# SUPPLIED DATA
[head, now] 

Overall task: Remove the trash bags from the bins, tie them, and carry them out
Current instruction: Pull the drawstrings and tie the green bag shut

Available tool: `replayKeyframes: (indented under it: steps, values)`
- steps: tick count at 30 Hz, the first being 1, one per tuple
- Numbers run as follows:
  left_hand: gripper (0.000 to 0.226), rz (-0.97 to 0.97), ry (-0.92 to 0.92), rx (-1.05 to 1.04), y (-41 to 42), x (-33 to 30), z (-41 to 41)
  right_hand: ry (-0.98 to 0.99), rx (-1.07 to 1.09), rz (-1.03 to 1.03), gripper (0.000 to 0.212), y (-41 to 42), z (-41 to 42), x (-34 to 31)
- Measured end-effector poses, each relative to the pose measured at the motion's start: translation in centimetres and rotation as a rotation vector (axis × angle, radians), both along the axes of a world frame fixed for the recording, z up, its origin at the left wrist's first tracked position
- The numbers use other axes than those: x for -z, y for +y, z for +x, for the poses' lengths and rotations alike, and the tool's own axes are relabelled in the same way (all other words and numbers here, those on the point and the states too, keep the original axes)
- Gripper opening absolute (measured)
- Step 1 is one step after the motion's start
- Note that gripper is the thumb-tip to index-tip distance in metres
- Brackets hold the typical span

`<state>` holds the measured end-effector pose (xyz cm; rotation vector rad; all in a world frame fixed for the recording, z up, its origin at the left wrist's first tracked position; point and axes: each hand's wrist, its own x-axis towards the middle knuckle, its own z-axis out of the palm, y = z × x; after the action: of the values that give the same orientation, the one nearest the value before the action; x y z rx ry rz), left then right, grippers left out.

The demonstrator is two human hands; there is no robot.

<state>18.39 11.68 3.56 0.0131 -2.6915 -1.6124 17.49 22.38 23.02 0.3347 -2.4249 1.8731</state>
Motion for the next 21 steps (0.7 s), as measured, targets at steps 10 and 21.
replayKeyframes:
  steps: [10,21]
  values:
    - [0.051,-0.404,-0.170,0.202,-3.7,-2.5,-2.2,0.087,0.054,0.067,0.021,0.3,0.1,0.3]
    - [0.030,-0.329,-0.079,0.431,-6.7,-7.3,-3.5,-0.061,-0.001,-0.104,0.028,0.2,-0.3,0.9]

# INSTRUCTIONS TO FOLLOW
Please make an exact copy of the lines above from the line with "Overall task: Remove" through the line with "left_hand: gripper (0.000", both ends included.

# ANSWER TO THE PROBLEM
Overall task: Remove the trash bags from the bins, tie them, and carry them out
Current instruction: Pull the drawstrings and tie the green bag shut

Available tool: `replayKeyframes: (indented under it: steps, values)`
- steps: tick count at 30 Hz, the first being 1, one per tuple
- Numbers run as follows:
  left_hand: gripper (0.000 to 0.226), rz (-0.97 to 0.97), ry (-0.92 to 0.92), rx (-1.05 to 1.04), y (-41 to 42), x (-33 to 30), z (-41 to 41)

The response is complete as it stands.